Copy out each line of the entries where the word "moved" is present.

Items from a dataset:
----

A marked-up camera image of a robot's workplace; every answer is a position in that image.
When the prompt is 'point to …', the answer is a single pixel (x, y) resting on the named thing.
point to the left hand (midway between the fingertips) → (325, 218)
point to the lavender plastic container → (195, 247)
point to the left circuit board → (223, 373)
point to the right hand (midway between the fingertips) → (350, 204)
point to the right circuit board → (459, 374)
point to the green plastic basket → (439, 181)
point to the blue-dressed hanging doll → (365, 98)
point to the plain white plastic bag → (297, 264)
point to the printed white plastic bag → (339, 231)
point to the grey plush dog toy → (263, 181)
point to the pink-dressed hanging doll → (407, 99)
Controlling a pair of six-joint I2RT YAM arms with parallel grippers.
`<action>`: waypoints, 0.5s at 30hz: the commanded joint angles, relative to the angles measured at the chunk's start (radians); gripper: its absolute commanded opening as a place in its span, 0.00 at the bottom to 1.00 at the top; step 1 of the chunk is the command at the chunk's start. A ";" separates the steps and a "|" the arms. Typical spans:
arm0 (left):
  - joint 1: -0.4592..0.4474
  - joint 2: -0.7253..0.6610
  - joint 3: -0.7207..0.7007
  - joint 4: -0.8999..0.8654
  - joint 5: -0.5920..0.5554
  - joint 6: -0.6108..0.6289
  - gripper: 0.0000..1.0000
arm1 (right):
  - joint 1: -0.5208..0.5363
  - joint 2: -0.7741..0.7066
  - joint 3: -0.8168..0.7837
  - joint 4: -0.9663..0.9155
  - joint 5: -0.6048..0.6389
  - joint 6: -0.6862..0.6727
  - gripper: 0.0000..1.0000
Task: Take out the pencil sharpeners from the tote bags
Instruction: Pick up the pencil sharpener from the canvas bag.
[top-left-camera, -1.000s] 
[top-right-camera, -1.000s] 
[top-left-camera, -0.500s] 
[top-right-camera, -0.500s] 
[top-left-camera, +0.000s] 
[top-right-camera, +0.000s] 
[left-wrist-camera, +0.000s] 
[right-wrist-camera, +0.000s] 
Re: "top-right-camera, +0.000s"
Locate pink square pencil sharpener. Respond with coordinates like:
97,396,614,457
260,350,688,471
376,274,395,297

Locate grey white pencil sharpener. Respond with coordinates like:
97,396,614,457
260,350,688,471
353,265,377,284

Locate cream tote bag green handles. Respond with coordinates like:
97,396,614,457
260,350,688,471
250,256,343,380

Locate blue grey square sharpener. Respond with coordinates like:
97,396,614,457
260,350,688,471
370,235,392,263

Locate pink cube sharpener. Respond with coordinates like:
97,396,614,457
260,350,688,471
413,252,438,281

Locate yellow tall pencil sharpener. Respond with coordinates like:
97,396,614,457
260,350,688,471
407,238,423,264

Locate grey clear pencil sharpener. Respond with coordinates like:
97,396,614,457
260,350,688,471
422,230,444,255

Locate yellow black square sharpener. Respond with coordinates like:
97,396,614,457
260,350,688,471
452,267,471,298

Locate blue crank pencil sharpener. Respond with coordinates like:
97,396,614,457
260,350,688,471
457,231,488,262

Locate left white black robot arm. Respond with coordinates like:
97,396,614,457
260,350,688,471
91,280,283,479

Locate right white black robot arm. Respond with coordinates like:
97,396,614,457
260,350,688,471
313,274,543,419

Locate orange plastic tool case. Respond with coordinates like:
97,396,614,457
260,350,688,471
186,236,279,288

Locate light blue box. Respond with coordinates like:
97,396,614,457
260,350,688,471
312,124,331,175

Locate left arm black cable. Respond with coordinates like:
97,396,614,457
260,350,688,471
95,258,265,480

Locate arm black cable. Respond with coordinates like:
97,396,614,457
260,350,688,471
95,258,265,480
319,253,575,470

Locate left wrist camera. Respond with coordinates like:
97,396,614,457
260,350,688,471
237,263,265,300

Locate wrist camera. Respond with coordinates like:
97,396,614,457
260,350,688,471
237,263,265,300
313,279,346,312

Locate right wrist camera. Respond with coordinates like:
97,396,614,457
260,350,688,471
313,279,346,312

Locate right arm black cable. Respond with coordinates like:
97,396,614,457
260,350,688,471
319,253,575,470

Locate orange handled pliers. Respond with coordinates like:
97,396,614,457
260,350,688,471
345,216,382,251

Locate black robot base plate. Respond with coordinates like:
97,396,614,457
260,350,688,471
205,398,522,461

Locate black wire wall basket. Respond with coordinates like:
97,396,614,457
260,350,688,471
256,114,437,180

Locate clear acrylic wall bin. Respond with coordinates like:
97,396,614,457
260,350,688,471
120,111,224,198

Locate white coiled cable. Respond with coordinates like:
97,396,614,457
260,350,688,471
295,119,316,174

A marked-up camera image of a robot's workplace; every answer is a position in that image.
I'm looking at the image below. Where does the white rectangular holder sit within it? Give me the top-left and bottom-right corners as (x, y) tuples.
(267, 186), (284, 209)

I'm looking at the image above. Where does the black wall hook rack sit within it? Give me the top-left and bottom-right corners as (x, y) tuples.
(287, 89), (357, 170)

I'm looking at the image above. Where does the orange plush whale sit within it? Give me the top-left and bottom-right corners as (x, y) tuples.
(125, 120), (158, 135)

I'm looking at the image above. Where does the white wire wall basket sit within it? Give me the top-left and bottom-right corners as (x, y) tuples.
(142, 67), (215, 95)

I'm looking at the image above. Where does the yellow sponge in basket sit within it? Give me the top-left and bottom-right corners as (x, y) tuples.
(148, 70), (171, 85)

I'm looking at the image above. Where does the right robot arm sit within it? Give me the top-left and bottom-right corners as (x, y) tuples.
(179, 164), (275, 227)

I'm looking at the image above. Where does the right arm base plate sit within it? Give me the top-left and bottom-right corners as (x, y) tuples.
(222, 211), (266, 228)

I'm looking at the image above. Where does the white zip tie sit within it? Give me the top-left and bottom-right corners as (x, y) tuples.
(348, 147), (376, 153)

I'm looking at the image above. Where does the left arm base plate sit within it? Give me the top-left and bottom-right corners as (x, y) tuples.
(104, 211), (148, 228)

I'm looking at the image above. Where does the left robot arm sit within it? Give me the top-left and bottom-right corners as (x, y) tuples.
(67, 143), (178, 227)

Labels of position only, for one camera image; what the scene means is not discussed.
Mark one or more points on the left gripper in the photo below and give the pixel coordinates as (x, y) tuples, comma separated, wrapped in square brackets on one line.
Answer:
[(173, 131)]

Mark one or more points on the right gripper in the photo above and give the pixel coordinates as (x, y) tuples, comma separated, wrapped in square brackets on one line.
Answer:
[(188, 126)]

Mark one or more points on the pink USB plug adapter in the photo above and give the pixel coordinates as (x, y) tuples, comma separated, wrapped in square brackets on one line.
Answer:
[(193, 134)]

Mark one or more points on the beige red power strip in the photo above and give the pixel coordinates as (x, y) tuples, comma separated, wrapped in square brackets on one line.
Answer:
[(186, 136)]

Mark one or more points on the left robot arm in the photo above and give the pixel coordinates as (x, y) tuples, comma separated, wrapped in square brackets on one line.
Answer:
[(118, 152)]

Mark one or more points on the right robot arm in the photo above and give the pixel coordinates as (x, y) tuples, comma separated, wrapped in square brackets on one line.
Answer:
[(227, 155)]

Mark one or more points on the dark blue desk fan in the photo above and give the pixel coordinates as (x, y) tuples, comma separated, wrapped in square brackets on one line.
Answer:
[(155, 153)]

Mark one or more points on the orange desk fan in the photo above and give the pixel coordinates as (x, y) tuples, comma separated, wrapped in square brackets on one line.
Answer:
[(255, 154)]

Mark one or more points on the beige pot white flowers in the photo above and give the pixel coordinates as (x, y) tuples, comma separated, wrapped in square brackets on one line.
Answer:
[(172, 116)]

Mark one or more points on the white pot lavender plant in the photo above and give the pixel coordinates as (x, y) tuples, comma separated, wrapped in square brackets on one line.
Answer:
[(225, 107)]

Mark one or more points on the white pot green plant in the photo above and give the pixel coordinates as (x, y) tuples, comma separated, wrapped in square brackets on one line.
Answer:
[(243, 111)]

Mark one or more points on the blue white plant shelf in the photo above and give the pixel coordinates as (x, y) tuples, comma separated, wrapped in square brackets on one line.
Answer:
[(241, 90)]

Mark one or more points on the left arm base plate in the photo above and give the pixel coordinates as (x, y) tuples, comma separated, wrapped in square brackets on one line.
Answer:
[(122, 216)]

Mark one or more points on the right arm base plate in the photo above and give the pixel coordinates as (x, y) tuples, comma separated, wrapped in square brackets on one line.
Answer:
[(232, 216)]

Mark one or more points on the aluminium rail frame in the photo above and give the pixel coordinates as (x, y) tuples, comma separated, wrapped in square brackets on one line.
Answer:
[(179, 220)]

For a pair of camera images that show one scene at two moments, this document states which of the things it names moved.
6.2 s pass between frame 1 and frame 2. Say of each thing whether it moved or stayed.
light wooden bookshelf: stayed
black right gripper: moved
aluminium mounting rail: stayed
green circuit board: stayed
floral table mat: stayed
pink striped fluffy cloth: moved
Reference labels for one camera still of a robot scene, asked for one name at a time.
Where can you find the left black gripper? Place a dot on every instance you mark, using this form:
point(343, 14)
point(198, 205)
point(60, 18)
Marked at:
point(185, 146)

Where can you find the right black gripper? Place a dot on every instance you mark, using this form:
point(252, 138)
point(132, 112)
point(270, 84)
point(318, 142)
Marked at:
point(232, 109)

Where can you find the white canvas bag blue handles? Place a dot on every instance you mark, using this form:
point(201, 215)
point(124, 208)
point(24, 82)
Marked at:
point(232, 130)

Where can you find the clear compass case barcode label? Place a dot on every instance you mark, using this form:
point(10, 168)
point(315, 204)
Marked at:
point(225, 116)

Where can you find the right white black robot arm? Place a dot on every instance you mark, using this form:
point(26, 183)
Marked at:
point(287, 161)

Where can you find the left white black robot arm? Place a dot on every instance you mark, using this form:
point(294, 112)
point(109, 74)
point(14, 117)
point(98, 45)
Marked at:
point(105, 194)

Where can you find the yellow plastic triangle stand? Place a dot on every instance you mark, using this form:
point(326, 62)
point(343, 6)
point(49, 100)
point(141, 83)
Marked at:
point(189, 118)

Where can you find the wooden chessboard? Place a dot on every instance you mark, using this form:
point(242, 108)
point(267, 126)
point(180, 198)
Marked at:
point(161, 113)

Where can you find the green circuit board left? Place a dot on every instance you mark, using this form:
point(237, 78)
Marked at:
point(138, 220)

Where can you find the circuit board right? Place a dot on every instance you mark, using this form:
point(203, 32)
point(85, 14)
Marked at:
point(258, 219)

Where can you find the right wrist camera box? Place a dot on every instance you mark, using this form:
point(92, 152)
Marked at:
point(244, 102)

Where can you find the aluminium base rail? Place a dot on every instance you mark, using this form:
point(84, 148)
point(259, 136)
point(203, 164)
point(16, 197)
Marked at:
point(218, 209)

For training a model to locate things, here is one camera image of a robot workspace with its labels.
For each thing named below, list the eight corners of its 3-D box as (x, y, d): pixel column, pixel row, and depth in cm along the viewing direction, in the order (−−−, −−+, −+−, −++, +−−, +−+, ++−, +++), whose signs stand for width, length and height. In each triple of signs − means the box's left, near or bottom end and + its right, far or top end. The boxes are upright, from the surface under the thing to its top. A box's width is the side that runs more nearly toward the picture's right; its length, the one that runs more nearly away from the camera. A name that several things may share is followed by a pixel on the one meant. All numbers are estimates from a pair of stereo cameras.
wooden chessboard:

----

→ Reply
For a pair of camera images that show one scene at two moments, this document states which of the things it names moved.
6.2 s pass between frame 1 and frame 2. Say of each thing whether it moved or stayed.
black right gripper: moved
pink striped fluffy cloth: moved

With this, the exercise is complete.